Um die dritte Pluriversale feierlich abzuschließen, bat die Akademie der Künste der Welt zu einer Abschlussdiskussion ins Kunsthaus Rhenania am Kölner Medienhafen. Eingeladen waren Kulturwissenschaftler, Autoren und Aktivisten, um über Migration und Auswüchse der kulturellen Globalisierung in Deutschland zu diskutieren. Eingangs erläutert Moderator David Riff, dass mit dem „Karneval der Kulturen“ eine Haltung in Deutschland gemeint sei, die bezeichnend für den Umgang anderen Kulturen ist. Kommt jemand aus einem anderen Kulturkreis, werde oft erwartet, dass er sich in der vollen Bandbreite seines „Andersseins“ präsentiere und einen Hauch von angemessener Exotik darstelle - natürlich im Rahmen der Konventionen unserer Gesellschaft. Bühnenveranstaltungen wie „Afrika! Afrika! – die Zirkusveranstaltung vom Kontinent des Staunens“ sprechen für sich. Kultur werde so zur Performance gemacht, erläutert Riff und stellt die Frage des Abends: Was kann man dagegen tun?

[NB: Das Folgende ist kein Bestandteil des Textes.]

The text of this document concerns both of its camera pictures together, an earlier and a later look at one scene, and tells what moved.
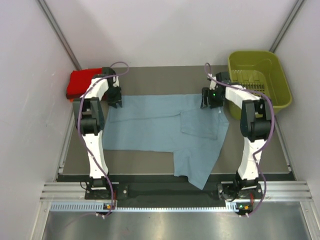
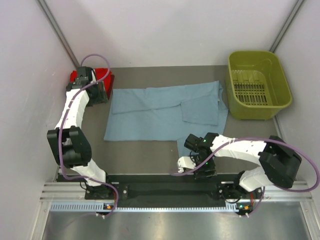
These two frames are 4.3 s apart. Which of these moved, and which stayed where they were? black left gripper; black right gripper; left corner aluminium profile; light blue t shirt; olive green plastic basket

Die Professorin für Afrikanistik Marianne Bechhaus-Gerst setzt sich mit den Hintergründen und Motiven auseinander, die dafür sorgen, dass andere Kulturen in Deutschland oft zu einem folkloristischen Karneval verkommen. Es sei bezeichnend, dass die koloniale Geschichte Deutschlands immer noch nicht richtig verarbeitet wurde und wenn überhaupt, oft als nebensächlich abgetan werde. Der vielgelobte erste Bundeskanzler Konrad Adenauer, sei beispielsweise Vizepräsident der deutschen Kolonialgesellschaft gewesen, habe sich sogar für den Erwerb von Kolonien eingesetzt. Ein bemerkenswerter Fakt, der im öffentlichen Diskurs jedoch zum Detail der Geschichte verkommen ist. „Unterdrückte Schuld“, fügt Ekaterina Degot von der Akademie der Künste der Welt hinzu, „kann auch ein Grund für multikulturelle Diskriminierung sein.“
Eine Diskriminierung, die viele der Gesprächsteilnehmer mit Migrationshintergrund schon erfahren haben. „Migrationshintergrund“ ist auch so ein Wort. Für den Kölner Schriftsteller Selim Özdogan nur ein Euphemismus für eine Reihe von Begriffen wie „Ausländer, Immigrant oder Post-Migrant“, die alle das selbe bedeuten: Du bist anders. Vielleicht nicht vollkommen fremd, aber auf jeden Fall nicht „Deutschland“. Aber was bedeutet „Deutschsein“ eigentlich?Miltiadis Oulios, Journalist und Moderator, stellt sich diese Frage und sieht in dem schwammigen Begriff der Nationalität einen der Gründe für kulturelle Diskriminierung. Er selber werde oft zur politischen Lage in Griechenland befragt, habe aber aufgrund seines griechischen Namens nicht mehr Ahnung von griechischer Politik als andere. Wenn er sagt, er sei Deutscher, werde immer weiter nachgehakt: „Woher kommst du wirklich?“
Die Diskussion, die eigentlich eher eine Zusammensetzung aus einzelnen Vorträgen ist, verliert sich hier ein wenig in ihrer Analyse von Begrifflichkeiten. Wie kann man denn nun einen gesellschaftlichen Wandel einleiten, damit Kultur nicht mehr als Konsum, als Bereicherung und als exotisches Klischee aufgefasst wird? Im Laufe des Abends wird auf diese Frage keine Antwort gefunden, doch man ist sich einig, dass die Offenlegung dieser Probleme ein erster Schritt in die richtige Richtung ist.